PROBLEM REQUIREMENTS
In the material below, find the line containing "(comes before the" and the line containing "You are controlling", then reproduce exactly both of them and every line between, and nothing else.

::: PROVIDED MATERIAL :::

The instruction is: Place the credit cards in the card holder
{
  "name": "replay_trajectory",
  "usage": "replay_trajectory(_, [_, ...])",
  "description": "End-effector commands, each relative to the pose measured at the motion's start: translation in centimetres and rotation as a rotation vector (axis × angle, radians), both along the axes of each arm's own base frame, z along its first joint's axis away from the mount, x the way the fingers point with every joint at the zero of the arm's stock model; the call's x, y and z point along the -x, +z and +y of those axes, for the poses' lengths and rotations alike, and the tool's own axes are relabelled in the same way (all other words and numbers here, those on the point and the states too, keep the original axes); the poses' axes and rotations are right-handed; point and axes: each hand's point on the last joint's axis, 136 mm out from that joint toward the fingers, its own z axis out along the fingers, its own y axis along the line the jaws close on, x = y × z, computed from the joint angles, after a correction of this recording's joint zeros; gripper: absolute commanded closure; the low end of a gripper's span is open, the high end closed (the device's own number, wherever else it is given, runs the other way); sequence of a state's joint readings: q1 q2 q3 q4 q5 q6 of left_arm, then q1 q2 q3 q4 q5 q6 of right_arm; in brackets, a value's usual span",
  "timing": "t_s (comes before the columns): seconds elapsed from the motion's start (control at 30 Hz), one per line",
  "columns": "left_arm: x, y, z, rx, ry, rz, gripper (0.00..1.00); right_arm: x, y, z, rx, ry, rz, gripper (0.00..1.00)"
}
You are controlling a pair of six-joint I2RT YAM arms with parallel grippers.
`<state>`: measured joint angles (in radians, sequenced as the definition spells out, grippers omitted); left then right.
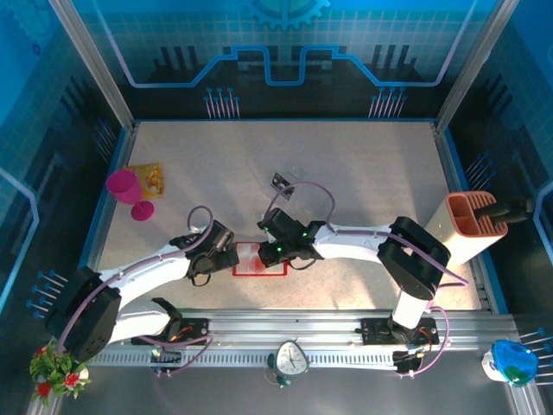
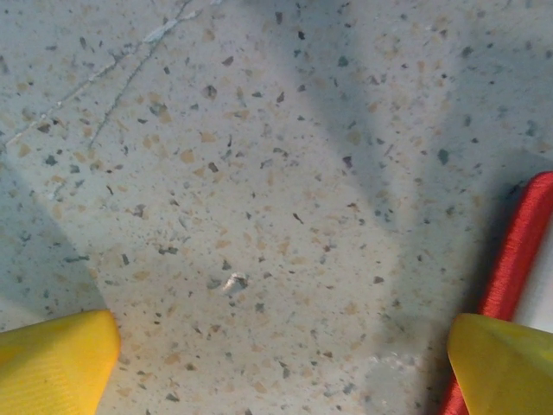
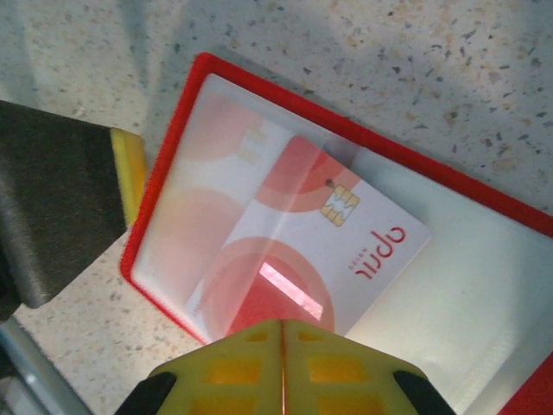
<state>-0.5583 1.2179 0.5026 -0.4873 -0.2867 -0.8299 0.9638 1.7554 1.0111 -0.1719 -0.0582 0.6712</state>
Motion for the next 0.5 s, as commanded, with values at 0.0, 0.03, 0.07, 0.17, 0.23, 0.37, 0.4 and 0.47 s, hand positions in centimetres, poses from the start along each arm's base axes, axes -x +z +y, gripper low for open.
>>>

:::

ANSWER TO THIS EXERCISE
  "timing": "t_s (comes before the columns): seconds elapsed from the motion's start (control at 30 Hz), one per line",
  "columns": "left_arm: x, y, z, rx, ry, rz, gripper (0.00..1.00); right_arm: x, y, z, rx, ry, rz, gripper (0.00..1.00)"
}
You are controlling a pair of six-joint I2RT YAM arms with parallel grippers.

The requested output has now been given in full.